Spesso succedeva pure che monache, appartenenti a importanti famiglie, venissero prelevate con la forza dalle loro celle e usate come merce di scambio nella politica matrimoniale e di riappacificazione in una società insanguinata dalle continue lotte e faide fra famiglie rivali.
Parlatorio, giorno di visite, Pietro-Longhi
 Cronache scandalose
“[…] Nel gennaio 1659, alcune Monache furono condotte a processo: “per fuochi d'artificio e balli di donne fatte venire da Venezia nel cortile del Monasterio per opera di quattro secolari” … “L’anno seguente si giunse perfino a inquisire Podestà ed altri, per pranzi, cene, ecc. in e fuori del Monastero, coll'Abbadessa e con due Monache Converse […]”.
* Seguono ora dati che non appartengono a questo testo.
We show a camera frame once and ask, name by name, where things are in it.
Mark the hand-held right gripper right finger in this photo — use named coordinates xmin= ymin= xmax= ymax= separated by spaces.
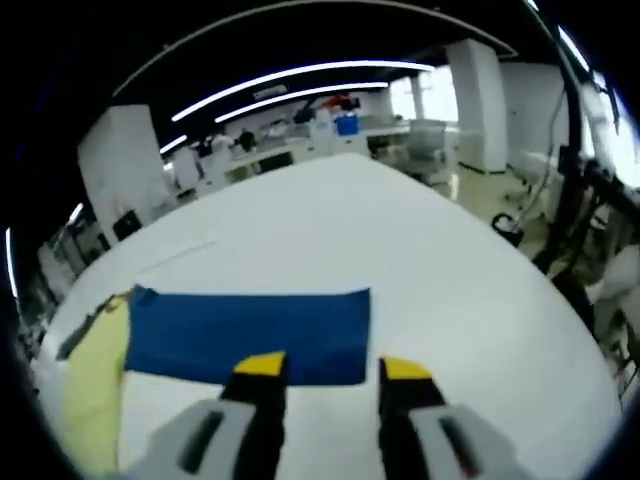
xmin=377 ymin=355 xmax=504 ymax=480

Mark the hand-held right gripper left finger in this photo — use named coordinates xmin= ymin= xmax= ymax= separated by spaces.
xmin=142 ymin=350 xmax=289 ymax=480

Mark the yellow blue black garment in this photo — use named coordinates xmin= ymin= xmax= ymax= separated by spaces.
xmin=54 ymin=283 xmax=374 ymax=479

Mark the black cabinet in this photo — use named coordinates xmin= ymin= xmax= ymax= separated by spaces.
xmin=112 ymin=210 xmax=143 ymax=241

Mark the white lab workbench row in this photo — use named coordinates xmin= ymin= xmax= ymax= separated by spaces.
xmin=167 ymin=112 xmax=406 ymax=196

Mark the white square pillar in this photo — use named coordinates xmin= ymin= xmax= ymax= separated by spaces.
xmin=446 ymin=38 xmax=507 ymax=175
xmin=77 ymin=105 xmax=169 ymax=241

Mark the black metal rig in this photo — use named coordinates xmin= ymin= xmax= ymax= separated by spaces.
xmin=532 ymin=142 xmax=640 ymax=361

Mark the long ceiling strip light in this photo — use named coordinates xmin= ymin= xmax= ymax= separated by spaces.
xmin=172 ymin=60 xmax=436 ymax=123
xmin=214 ymin=82 xmax=390 ymax=124

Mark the curved ceiling strip light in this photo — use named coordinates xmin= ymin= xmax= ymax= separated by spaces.
xmin=554 ymin=24 xmax=592 ymax=74

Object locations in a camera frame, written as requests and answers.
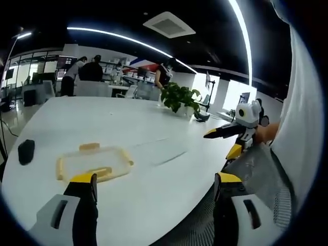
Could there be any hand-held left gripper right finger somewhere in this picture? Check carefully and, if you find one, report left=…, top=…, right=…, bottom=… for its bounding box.
left=213, top=172, right=282, bottom=246

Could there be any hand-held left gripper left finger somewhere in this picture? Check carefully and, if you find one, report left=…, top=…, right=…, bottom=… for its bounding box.
left=28, top=173, right=99, bottom=246

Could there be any clear yellow-rimmed container lid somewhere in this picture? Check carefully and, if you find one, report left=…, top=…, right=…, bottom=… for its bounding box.
left=55, top=142, right=134, bottom=183

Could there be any person's right hand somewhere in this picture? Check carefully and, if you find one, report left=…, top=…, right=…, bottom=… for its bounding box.
left=255, top=122, right=281, bottom=145

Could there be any small desk monitor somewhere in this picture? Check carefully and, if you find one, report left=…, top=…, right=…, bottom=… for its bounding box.
left=239, top=92, right=252, bottom=105

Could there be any small dark desk object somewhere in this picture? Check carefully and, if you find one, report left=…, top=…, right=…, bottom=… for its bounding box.
left=195, top=113, right=211, bottom=124

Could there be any grey mesh office chair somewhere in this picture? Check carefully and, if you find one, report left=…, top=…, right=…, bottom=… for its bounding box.
left=153, top=142, right=297, bottom=246

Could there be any monitor on black stand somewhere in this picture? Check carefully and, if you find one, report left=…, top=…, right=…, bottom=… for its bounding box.
left=201, top=71, right=216, bottom=111

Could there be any person in white shirt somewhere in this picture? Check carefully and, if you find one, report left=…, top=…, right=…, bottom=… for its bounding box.
left=270, top=0, right=328, bottom=226

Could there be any green potted plant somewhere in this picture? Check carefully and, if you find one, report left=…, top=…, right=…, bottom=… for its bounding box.
left=160, top=82, right=202, bottom=120

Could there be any long ceiling light strip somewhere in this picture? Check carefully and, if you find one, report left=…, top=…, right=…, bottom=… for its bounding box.
left=227, top=0, right=257, bottom=87
left=67, top=25, right=198, bottom=74

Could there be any small black object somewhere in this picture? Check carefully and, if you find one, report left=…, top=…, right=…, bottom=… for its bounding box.
left=17, top=139, right=35, bottom=166

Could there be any white office chair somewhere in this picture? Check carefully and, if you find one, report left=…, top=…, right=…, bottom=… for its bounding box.
left=76, top=80, right=111, bottom=98
left=134, top=81, right=161, bottom=101

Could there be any ceiling air vent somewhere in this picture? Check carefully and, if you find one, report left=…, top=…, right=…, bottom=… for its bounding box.
left=142, top=11, right=197, bottom=39

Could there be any black box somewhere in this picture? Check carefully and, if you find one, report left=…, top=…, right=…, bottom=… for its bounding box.
left=23, top=89, right=37, bottom=107

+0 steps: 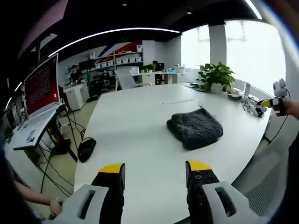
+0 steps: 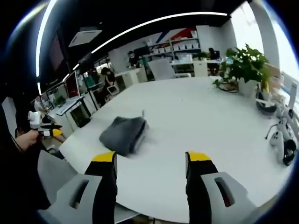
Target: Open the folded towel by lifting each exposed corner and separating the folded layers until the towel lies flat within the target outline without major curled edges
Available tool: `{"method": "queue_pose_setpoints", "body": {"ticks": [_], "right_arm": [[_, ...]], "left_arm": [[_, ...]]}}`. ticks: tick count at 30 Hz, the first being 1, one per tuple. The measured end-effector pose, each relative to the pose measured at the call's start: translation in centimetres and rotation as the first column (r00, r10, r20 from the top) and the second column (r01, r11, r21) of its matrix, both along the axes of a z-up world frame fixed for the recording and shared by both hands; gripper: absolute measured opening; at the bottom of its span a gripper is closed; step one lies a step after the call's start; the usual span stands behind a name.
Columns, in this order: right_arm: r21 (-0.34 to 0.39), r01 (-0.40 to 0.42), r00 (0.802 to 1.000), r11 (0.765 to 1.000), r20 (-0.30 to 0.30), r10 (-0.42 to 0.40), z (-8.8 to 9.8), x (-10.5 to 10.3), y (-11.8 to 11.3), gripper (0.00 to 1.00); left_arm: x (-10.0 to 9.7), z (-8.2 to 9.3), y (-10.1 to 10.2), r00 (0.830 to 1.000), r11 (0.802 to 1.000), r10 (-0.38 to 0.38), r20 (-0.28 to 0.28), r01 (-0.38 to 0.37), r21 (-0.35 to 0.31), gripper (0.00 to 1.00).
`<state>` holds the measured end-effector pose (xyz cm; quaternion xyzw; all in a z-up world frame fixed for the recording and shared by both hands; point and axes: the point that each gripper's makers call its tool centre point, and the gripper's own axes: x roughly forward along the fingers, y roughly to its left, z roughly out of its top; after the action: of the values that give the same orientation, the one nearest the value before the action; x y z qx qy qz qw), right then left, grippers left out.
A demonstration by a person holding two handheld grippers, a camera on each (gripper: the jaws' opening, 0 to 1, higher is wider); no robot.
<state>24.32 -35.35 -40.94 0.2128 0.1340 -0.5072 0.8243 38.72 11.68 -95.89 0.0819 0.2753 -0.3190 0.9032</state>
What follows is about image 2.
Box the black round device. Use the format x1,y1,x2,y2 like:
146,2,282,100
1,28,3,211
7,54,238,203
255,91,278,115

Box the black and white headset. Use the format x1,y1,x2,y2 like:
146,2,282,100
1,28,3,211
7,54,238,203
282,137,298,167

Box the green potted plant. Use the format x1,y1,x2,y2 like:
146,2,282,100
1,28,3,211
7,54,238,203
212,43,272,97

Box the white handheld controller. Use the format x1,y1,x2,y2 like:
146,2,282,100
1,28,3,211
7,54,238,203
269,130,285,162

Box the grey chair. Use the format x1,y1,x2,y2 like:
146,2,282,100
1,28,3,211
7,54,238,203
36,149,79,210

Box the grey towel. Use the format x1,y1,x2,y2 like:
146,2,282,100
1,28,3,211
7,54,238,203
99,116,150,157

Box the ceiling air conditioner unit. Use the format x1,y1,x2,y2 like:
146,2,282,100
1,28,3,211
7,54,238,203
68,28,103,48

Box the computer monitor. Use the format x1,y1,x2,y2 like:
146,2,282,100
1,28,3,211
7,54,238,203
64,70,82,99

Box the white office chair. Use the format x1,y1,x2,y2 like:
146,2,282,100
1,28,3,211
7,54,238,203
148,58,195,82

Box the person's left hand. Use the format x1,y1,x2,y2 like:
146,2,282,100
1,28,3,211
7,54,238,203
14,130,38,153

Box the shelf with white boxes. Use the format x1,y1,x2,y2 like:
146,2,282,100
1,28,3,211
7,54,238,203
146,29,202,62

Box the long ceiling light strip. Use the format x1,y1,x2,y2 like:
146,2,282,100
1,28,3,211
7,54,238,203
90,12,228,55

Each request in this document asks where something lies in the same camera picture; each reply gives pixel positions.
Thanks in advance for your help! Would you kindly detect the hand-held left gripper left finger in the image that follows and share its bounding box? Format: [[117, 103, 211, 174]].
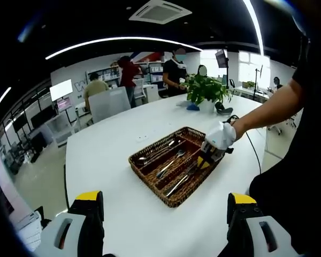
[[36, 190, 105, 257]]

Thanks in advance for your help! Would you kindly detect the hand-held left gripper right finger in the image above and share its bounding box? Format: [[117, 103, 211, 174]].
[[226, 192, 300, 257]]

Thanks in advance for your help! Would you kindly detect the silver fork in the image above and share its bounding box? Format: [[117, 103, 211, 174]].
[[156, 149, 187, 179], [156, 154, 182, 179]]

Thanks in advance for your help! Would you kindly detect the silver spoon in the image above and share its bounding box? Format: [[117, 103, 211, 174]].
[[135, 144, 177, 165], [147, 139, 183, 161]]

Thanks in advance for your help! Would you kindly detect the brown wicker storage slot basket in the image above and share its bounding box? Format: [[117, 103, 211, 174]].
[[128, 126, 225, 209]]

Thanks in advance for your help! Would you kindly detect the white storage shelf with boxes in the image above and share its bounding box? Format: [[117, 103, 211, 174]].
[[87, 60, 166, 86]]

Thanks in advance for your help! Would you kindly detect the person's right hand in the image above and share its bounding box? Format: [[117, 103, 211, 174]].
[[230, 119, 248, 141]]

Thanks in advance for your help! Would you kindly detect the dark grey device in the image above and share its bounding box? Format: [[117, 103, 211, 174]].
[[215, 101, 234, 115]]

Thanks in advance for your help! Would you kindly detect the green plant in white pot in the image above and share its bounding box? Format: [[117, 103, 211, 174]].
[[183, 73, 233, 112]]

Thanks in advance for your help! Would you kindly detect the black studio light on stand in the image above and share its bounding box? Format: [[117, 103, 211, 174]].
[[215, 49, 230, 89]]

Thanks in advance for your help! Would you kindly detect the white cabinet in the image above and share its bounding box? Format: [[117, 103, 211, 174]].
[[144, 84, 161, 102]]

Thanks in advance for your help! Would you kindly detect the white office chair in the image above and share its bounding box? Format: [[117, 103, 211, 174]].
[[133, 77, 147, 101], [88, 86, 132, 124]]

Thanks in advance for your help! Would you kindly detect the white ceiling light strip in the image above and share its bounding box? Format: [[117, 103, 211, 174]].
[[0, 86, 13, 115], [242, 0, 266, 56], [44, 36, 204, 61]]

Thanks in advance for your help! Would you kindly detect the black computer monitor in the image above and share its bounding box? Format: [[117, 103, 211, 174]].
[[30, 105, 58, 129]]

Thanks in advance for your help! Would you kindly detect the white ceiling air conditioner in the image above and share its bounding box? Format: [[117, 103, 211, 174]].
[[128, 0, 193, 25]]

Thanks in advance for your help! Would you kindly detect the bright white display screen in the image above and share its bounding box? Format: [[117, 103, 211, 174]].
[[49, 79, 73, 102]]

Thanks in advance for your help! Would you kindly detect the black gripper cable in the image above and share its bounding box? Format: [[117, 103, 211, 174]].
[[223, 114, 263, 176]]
Il parlatorio delle Monache Di San Zaccaria, Francesco Guardi
Nel settembre del 1682 venne celebrato un processo a carico delle Monache del Monastero di S.Eufemia, a seguito della visita ispettiva del Vescovo Jacopo Vianoli che “[..] s’infilò dappertutto a controllare tutto e tutti […]. Sembrava tutto a posto: sia in chiesa che nel Monastero, dove c’erano tutti i Libri di Devozione, i Breviari e i Messali giusti, anche se c’era qualche ornamento superfluo più dell’ordinario […]“, e che aveva accertato […] per frequenza nei Parlatori di un Patrizio […]”. 
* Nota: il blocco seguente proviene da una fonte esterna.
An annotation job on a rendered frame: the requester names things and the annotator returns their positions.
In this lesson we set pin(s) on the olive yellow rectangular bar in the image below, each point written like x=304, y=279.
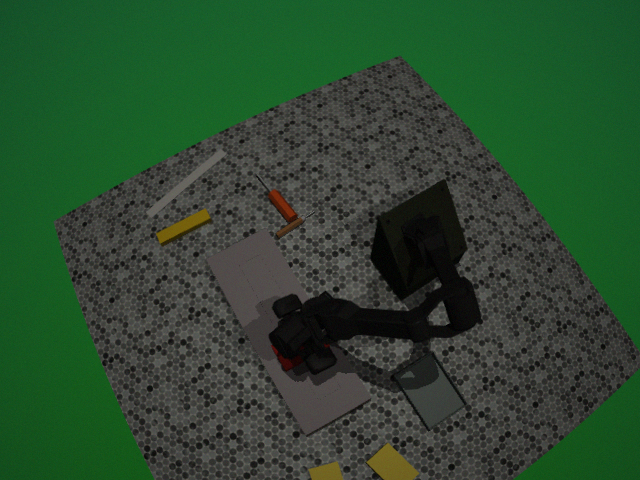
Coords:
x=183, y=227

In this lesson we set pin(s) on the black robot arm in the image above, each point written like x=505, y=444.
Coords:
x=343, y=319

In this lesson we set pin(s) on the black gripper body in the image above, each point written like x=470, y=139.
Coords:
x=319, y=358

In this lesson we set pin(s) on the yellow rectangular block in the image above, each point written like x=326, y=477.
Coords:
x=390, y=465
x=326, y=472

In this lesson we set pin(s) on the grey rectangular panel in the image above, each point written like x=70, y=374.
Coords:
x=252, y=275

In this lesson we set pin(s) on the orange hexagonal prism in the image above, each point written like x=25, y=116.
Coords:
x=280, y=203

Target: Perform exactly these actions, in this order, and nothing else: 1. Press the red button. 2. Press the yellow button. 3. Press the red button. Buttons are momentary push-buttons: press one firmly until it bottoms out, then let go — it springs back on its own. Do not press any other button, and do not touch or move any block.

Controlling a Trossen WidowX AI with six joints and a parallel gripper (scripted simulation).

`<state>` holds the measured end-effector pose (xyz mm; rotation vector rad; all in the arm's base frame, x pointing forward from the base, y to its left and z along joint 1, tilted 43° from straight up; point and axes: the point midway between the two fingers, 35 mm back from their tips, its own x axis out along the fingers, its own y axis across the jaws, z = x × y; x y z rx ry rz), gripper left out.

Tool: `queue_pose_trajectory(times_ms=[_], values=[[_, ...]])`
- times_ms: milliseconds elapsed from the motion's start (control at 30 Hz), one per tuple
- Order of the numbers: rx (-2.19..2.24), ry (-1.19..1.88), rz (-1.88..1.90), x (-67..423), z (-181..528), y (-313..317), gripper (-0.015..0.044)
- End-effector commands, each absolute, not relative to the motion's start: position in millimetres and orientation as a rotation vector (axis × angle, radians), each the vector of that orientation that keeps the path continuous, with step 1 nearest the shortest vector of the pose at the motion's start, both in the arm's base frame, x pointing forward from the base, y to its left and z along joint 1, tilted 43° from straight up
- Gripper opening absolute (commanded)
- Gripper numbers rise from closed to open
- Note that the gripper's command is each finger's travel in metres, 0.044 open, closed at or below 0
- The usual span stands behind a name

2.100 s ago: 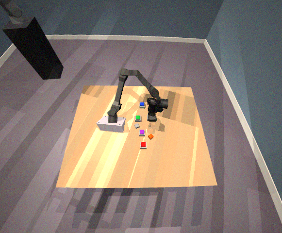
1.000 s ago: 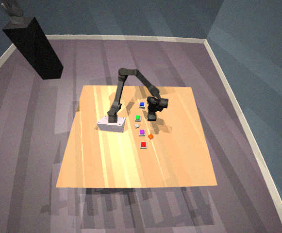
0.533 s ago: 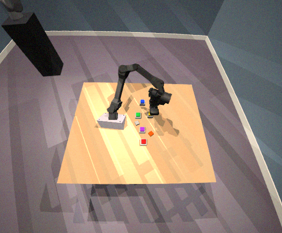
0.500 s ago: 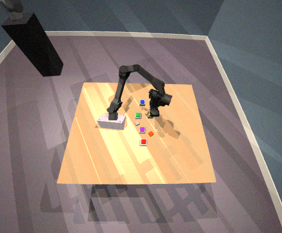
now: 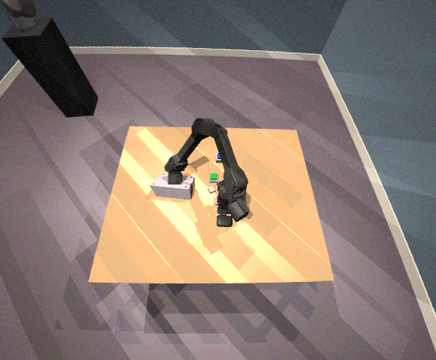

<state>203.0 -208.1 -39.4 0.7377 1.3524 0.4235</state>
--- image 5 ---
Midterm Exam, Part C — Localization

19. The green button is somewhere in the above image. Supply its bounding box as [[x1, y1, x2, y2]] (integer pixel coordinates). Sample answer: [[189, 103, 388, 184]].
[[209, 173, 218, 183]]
Le Monache sapevano destreggiarsi fra zelo, a volte fin troppo eccessivo, ed intransigenza per quanto riguardava le questioni economiche “[…] come quando litigarono per quasi vent’anni contro la famiglia di Zuanne Trevisan da Burano per via di una Mansioneria di Messe da pagare istituita dalla defunta Meneghina vedova di GiovanBattista Trevisan [...] e atti di libertinaggio estremo come quando nel 1691 alcune Monache finirono sotto processo “[…] per commercio carnale con parto di una donna e pericoli di veleni, coinvolgendo un Patrizio ed altri […]”.
Isola di Mazzorbo, sulla destra del canale il Monastero di Santa Fèmia
Annotava il frate Vincenzo Coronelli nel suo “Isolario” (1696) riguardo i monasteri esistenti sull’isola di Mazzorbo:
“[…] Il Canale di Mazzorbo hà i suoi casini di campagna per divertimento e delizia di Gentiluomini, fra quali considerabili sono quelli del NobilHomo Girolamo Morosini su la punta di Santa Maria, del Procuratore Corsaro nella parte di San Pietro, e del Maimenti a Sant’Eufemia, ch’è il più bello di ogni altro [...]”.
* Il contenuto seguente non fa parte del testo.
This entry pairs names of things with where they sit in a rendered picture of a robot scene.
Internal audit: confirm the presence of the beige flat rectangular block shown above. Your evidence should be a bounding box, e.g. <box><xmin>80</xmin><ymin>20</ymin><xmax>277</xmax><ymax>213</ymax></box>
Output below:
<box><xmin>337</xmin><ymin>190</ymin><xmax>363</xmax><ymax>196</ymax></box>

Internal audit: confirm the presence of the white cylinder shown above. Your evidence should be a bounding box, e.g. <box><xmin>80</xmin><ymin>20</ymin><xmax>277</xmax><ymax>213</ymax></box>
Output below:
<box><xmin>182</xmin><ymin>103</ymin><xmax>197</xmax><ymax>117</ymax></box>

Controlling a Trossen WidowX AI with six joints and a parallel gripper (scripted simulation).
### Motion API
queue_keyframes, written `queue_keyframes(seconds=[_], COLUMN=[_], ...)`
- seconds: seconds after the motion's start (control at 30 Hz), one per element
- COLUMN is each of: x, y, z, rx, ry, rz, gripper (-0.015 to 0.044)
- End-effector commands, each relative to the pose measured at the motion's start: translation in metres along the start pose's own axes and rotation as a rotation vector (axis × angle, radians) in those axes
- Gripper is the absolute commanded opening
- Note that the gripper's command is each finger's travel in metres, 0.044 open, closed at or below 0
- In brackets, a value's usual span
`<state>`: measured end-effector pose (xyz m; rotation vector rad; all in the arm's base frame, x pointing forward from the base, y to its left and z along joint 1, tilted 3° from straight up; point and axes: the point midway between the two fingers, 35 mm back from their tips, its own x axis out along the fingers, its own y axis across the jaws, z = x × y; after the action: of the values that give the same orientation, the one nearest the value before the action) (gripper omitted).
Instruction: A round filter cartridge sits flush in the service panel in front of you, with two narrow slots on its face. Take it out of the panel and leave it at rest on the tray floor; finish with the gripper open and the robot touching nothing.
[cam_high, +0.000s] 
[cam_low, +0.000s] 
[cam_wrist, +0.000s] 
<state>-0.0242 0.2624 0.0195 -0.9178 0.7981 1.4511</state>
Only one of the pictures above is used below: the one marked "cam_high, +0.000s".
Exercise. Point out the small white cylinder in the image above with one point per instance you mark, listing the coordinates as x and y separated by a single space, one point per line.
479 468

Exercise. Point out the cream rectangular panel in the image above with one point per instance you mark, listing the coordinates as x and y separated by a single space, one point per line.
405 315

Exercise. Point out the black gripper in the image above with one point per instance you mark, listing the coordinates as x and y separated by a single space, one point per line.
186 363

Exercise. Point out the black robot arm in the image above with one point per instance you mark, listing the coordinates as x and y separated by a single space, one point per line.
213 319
“ […] Le Monache del Santa Fèmia de Mazzorbo (monastero di Sant’Eufemia a Mazzorbo) continuarono ad incaponirsi (certe cause durarono oltre un secolo) contro nobili e nobildonne per lasciti mai acquisiti, per non parlare dei debiti e dei crediti esistenti con l’Arte dei Pistori, con l’Arte dei Luganegheri di Venezia, con la Scuola Granda di San Rocco.
Diversi atti processuali raccontano che “[…] il Monastero venne perseguito da Dogi, Inquisizione e Patriarchi per la sua smoderatezza subendo ben 10 processi per abusi sessuali delle Monache con nascita di 2 bambini […].
Inoltre storie di abusi e di libertinaggio riguardanti le Monache di Mazzorbo furono per molti anni al centro dei pettegolezzi e storie piccanti di Venezia e della Laguna.